BEGIN
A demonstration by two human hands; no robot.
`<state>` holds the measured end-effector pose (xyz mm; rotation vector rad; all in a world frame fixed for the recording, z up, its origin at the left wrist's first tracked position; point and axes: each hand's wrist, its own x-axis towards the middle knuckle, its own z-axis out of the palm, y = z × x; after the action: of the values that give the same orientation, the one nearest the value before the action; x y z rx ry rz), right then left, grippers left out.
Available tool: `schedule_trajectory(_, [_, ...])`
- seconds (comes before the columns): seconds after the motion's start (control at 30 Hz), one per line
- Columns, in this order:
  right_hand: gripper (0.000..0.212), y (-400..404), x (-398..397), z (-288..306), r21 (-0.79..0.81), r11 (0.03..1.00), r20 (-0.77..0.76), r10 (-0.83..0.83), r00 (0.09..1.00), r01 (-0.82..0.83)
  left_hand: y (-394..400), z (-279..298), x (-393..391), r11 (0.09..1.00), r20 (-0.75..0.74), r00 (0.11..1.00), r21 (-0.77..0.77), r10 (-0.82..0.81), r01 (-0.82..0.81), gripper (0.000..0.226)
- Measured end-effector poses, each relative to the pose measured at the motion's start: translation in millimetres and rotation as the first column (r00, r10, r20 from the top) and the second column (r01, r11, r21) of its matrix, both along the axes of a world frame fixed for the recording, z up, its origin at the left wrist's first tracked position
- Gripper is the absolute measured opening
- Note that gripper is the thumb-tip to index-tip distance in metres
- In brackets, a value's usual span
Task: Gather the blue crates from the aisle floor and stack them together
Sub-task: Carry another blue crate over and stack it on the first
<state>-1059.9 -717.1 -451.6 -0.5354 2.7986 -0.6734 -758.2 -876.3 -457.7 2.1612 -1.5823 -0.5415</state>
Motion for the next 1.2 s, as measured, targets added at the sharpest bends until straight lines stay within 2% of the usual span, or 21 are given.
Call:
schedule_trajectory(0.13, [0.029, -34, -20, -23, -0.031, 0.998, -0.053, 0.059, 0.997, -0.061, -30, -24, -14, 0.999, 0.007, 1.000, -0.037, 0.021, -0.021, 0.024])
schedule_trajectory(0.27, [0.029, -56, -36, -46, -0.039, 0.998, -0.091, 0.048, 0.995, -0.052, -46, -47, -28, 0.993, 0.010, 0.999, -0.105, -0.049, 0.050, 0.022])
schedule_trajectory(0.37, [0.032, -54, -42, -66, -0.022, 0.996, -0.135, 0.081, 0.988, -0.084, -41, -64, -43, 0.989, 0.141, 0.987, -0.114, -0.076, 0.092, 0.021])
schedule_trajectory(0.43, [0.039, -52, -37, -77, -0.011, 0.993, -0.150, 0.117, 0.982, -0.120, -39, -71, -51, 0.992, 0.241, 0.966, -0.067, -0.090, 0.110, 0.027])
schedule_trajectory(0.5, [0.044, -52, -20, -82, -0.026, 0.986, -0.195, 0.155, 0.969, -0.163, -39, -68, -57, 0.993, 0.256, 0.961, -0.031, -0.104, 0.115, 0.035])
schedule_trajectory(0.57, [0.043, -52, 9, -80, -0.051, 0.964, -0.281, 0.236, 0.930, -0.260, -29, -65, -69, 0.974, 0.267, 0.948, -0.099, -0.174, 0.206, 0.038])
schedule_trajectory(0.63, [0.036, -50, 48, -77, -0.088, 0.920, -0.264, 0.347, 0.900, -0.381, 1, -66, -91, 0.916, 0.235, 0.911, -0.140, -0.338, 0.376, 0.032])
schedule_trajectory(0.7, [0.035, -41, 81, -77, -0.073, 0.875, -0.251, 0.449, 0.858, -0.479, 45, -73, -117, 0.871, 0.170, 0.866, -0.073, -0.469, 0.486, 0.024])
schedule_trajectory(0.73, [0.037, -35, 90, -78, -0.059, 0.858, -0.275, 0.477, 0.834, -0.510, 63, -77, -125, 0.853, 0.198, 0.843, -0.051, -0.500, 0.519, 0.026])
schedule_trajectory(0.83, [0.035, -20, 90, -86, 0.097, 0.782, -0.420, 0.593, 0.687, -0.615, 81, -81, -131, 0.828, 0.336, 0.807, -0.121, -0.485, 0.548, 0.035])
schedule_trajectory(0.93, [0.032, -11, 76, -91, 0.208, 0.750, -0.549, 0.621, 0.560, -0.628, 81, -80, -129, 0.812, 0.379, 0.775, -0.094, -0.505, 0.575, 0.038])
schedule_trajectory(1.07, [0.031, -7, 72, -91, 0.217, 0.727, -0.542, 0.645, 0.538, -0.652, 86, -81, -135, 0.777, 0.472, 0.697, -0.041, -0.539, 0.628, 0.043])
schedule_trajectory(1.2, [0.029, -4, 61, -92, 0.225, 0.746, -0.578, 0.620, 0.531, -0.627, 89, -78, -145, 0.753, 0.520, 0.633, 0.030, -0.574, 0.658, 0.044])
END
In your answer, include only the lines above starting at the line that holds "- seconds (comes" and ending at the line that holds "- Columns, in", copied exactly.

→ **Worked solution**
- seconds (comes before the columns): seconds after the motion's start (control at 30 Hz), one per line
- Columns, in this order:

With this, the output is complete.